"Impossível discutir Belo Horizonte sem falar de racismo religioso. A partir de 1920, um bispo chamado Antônio dos Santos Cabral começa um projeto de expulsão das irmandades de negros das igrejas católicas, que vão se multiplicar e ocupar as periferias: hoje há em torno de 41 capelas dedicadas à Nossa Senhora do Rosário, sem vínculo com a Arquidiocese.
Essas irmandades ocupavam o antigo Largo do Rosário, no centro da cidade, onde havia também um cemitério. Mas não há nenhuma placa contando isso, ou documento falando se os corpos permaneceram debaixo desse solo sagrado. Isso é uma questão muito séria, porque se eles foram abandonados ali, quem os abandonou foi a própria Igreja Católica. Para onde vou, se eu não sei nem para onde foram os corpos dos meus antepassados?

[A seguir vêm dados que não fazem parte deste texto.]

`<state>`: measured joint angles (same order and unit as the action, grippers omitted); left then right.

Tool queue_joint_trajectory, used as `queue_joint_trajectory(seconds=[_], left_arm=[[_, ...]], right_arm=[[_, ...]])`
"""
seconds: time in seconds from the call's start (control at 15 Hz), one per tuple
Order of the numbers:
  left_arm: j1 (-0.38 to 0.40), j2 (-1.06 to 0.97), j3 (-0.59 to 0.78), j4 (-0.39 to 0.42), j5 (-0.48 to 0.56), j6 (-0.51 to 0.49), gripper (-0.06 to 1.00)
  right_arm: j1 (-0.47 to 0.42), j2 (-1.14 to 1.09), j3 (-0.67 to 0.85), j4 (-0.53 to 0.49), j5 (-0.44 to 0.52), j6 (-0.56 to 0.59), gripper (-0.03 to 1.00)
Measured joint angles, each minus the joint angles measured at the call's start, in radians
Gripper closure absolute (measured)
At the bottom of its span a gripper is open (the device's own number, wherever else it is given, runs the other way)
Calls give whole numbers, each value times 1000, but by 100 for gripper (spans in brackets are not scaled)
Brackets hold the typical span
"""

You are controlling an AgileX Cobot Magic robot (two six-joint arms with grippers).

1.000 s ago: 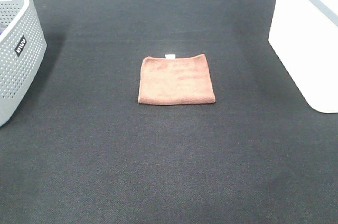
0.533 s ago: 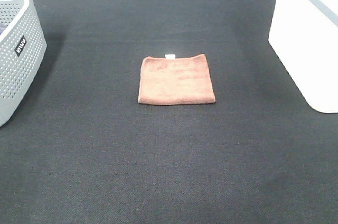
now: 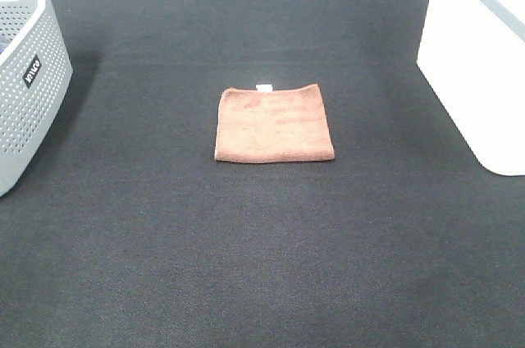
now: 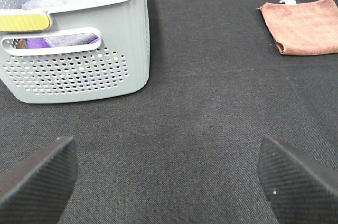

Só consegui me identificar como negro aos 33 anos, quando me mudei para o Morro do Papagaio, já como padre. Dali, comecei a perceber que há uma forma de organizar a cidade feita para segregar racialmente. Junto a moradores, organizei o Muquifu, o Museu dos Quilombos e Favelas Urbanos, e desse grupo nasceu o NegriCidade, projeto que vai atuar na recuperação dos territórios negros.
Agora estamos com a proposta do reconhecimento do Largo do Rosário como patrimônio. Porque somos formados pensando que nunca habitamos aquele lugar - hoje são apenas 2% de negros vivendo no interior da cidade planejada. Saber que a habitamos teria mudado a minha história. O objetivo então é falar que essa cidade nasceu muito antes de 1897."